§ Problem statement
Here is the task for the listing below: output exactly the lines from the one containing "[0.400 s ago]" through the one containing "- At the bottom", and leave out the pictures.

§ Source material
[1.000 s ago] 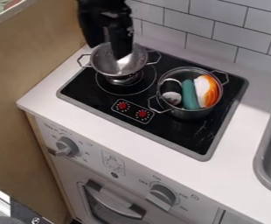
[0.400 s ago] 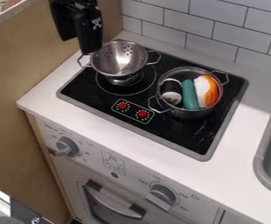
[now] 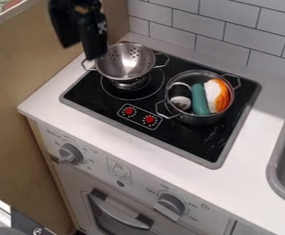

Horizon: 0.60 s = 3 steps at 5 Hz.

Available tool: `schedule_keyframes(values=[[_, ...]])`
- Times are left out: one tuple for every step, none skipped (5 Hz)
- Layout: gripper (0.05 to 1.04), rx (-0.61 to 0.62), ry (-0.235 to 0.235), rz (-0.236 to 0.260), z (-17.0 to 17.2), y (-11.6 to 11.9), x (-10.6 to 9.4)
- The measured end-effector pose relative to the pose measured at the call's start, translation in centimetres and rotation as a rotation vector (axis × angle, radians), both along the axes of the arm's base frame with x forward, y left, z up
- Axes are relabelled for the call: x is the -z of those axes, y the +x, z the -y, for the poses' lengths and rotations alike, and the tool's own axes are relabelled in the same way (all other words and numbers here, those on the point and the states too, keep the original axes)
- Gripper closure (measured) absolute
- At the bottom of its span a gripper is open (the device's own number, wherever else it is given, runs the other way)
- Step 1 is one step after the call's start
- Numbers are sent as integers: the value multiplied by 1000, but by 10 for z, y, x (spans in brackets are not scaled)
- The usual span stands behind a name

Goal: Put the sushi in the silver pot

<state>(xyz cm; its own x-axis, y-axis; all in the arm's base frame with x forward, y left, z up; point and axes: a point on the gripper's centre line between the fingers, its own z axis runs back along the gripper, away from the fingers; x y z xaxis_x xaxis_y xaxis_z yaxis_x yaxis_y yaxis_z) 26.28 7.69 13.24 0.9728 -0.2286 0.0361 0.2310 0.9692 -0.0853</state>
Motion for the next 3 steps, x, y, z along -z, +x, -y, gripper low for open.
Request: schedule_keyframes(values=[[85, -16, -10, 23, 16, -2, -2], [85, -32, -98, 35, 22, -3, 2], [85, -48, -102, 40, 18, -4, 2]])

§ Final answer
[0.400 s ago] 
[now] 

Horizon: 0.60 s = 3 steps at 5 Hz.

Available tool: `schedule_keyframes(values=[[_, ...]])`
- Times are left out: one tuple for every step, none skipped (5 Hz)
- Layout: gripper (0.05 to 1.04), rx (-0.61 to 0.62), ry (-0.235 to 0.235), rz (-0.236 to 0.260), z (-17.0 to 17.2), y (-11.6 to 11.9), x (-10.6 to 9.4)
- The measured end-effector pose relative to the pose measured at the call's start, translation in centimetres and rotation as a rotation vector (axis × angle, radians), both along the axes of the arm's base frame with x forward, y left, z up
- Axes are relabelled for the call: x is the -z of those axes, y the +x, z the -y, for the poses' lengths and rotations alike, and the tool's own axes are relabelled in the same way (all other words and numbers here, those on the point and the states too, keep the original axes)
- Gripper closure (measured) absolute
- At the bottom of its span a gripper is open (the device's own number, wherever else it is given, runs the other way)

This exercise has now been completed.